Data for this task –
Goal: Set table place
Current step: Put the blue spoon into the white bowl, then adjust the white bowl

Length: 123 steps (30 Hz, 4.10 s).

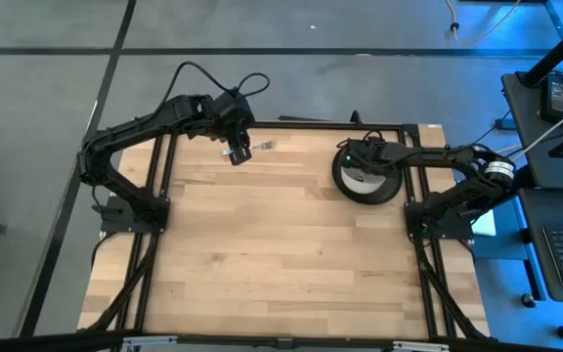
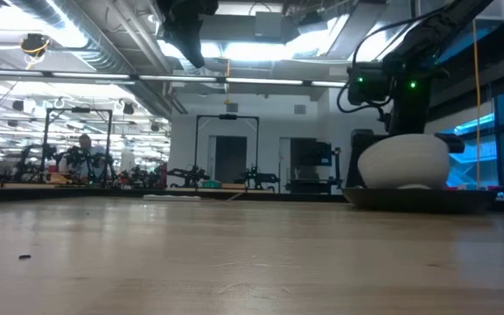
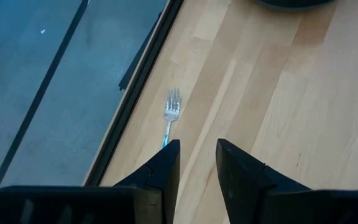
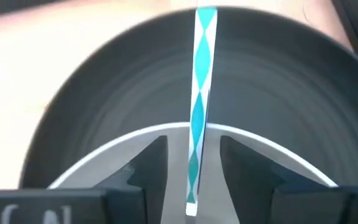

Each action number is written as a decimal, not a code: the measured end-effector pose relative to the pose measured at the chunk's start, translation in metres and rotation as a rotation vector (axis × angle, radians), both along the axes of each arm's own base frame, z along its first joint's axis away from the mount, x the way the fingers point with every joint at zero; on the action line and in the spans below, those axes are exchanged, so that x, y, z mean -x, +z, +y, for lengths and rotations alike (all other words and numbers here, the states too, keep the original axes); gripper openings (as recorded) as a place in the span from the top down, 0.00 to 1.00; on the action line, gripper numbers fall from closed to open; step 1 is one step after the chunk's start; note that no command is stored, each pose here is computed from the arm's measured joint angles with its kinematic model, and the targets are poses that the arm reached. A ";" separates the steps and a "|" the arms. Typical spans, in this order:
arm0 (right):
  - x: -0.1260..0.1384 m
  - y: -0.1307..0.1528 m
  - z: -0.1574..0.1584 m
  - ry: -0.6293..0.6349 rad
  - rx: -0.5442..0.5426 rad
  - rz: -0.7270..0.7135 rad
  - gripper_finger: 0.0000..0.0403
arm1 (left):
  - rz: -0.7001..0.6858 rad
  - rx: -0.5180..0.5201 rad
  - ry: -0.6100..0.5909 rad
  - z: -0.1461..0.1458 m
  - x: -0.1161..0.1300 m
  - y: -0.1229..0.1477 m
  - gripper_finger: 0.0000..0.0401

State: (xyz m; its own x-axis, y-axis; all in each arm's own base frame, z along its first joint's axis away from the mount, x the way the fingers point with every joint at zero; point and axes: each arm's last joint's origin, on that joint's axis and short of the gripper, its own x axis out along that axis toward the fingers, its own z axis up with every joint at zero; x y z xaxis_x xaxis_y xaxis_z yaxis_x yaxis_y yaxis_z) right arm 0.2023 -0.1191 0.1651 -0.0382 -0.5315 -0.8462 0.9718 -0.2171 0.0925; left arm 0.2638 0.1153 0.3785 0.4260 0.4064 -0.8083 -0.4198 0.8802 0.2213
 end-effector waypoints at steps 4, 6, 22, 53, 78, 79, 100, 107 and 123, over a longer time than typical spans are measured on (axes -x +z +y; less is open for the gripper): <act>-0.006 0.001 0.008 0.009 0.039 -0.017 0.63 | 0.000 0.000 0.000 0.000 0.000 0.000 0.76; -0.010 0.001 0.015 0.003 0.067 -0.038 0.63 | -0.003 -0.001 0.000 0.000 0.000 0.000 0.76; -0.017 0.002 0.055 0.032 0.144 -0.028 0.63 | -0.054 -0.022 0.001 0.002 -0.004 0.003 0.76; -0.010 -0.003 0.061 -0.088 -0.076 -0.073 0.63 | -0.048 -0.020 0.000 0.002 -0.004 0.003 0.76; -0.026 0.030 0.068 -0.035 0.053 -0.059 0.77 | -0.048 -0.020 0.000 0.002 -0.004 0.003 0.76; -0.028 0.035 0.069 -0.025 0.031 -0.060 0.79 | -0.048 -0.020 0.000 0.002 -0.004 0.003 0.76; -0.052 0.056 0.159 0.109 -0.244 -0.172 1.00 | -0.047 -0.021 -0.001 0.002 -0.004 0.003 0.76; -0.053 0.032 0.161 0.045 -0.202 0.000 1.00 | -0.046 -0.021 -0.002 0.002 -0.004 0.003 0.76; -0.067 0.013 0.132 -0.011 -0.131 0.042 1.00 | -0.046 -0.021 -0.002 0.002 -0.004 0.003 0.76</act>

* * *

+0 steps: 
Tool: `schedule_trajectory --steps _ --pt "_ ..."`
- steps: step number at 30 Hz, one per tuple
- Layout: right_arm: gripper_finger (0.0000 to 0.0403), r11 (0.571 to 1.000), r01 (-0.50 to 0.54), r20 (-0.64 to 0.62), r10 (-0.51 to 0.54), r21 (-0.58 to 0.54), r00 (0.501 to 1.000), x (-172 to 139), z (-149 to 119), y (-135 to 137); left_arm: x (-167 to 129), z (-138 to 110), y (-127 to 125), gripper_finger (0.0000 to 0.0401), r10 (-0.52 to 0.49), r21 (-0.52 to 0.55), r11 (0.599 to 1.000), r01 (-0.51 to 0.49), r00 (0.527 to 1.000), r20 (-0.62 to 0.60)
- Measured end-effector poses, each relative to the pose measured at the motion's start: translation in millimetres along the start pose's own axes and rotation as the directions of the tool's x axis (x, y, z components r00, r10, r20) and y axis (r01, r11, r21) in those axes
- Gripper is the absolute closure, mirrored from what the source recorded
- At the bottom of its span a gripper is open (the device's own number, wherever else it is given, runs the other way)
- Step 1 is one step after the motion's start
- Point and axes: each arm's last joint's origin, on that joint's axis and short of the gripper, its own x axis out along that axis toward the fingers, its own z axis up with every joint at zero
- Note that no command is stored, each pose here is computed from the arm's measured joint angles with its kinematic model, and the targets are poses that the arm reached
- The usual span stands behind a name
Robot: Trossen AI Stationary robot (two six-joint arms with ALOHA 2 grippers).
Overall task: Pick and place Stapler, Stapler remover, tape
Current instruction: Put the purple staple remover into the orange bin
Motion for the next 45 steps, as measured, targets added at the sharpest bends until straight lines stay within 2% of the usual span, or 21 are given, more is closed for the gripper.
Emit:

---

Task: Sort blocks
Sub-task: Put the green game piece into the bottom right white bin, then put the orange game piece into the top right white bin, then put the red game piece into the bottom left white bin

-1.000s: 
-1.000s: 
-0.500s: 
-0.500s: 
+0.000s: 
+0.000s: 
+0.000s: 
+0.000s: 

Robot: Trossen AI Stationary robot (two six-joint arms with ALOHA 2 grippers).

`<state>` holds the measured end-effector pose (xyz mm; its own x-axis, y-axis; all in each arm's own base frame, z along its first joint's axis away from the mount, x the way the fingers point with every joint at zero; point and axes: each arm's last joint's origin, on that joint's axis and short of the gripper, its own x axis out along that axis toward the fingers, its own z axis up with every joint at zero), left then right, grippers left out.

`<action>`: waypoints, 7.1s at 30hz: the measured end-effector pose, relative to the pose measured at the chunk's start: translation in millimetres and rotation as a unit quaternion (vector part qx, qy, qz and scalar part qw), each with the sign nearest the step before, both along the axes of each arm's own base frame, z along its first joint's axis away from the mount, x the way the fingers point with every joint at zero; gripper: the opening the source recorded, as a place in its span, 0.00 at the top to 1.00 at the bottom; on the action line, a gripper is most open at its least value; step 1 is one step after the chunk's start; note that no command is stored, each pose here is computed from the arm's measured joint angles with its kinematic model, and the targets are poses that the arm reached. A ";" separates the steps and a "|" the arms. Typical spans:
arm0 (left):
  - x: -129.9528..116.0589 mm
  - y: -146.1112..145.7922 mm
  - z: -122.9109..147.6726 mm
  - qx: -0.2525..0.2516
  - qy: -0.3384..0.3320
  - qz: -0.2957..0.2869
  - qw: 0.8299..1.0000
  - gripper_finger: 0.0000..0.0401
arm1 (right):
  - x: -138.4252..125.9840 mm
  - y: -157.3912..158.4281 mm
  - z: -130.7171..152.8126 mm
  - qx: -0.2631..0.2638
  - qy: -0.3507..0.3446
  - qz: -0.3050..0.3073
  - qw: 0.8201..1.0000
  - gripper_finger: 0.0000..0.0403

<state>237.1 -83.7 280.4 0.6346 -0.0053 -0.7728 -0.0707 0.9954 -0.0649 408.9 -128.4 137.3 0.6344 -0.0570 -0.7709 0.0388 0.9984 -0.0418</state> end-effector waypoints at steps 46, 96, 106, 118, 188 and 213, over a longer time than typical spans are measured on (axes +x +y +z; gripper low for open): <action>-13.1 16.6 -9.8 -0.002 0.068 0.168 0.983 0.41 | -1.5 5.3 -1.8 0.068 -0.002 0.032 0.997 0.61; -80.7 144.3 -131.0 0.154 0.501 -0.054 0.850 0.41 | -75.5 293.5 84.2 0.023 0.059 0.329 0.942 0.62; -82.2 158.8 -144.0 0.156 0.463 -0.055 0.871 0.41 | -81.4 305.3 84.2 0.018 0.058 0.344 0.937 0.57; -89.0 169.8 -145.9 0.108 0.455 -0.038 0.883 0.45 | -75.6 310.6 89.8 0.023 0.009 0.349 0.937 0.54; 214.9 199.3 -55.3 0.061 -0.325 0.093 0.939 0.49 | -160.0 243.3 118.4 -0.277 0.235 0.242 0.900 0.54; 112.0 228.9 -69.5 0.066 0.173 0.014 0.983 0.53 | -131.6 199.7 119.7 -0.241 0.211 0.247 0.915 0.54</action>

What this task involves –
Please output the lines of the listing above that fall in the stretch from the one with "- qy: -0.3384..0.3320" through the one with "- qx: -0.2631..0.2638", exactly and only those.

Worked solution –
  - qy: -0.3384..0.3320
  - qz: -0.2957..0.2869
  - qw: 0.8299..1.0000
  - gripper_finger: 0.0000..0.0401
arm1 (right):
  - x: -138.4252..125.9840 mm
  - y: -157.3912..158.4281 mm
  - z: -130.7171..152.8126 mm
  - qx: -0.2631..0.2638

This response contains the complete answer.